__Task requirements__. Could you return the full listing, every line exactly as given?

__Collected data__.

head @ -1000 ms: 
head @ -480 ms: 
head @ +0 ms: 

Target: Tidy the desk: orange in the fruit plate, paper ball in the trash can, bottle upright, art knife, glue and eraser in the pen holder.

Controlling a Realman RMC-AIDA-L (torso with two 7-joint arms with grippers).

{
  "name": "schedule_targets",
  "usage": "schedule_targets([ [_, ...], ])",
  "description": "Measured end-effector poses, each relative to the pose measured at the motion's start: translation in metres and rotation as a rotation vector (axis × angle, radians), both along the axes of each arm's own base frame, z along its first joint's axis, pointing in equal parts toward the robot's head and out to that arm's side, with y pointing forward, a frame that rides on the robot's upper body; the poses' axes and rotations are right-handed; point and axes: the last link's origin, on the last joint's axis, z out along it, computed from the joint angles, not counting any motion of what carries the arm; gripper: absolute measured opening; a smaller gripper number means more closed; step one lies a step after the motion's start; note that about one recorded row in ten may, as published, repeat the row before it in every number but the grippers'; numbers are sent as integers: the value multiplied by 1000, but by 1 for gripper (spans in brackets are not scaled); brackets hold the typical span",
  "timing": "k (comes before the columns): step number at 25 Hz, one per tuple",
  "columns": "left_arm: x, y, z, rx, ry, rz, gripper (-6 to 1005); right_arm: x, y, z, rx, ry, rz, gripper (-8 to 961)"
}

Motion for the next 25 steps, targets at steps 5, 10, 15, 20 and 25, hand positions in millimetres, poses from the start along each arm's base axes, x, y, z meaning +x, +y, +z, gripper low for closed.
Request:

__Answer below__.
head @ -1000 ms: 
head @ -480 ms: 
head @ +0 ms: 

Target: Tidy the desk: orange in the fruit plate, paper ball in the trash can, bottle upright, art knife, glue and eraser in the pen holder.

Controlling a Realman RMC-AIDA-L (torso with two 7-joint arms with grippers).

{
  "name": "schedule_targets",
  "usage": "schedule_targets([ [_, ...], ])",
  "description": "Measured end-effector poses, each relative to the pose measured at the motion's start: translation in metres and rotation as a rotation vector (axis × angle, radians), both along the axes of each arm's own base frame, z along its first joint's axis, pointing in equal parts toward the robot's head and out to that arm's side, with y pointing forward, a frame that rides on the robot's upper body; the poses' axes and rotations are right-handed; point and axes: the last link's origin, on the last joint's axis, z out along it, computed from the joint angles, not counting any motion of what carries the arm; gripper: absolute measured opening; a smaller gripper number means more closed; step one lies a step after the motion's start; note that about one recorded row in ten may, as published, repeat the row before it in every number but the grippers'; numbers are sent as integers: the value multiplied by 1000, but by 1 for gripper (spans in brackets are not scaled); brackets hold the typical span",
  "timing": "k (comes before the columns): step number at 25 Hz, one per tuple",
  "columns": "left_arm: x, y, z, rx, ry, rz, gripper (-6 to 1005); right_arm: x, y, z, rx, ry, rz, gripper (-8 to 961)"
}

Motion for the next 25 steps, targets at steps 5, 10, 15, 20 and 25, hand positions in millimetres, poses from the start along each arm's base axes, x, y, z meaning +x, +y, +z, gripper low for closed.
Request:

What appears above is the full answer.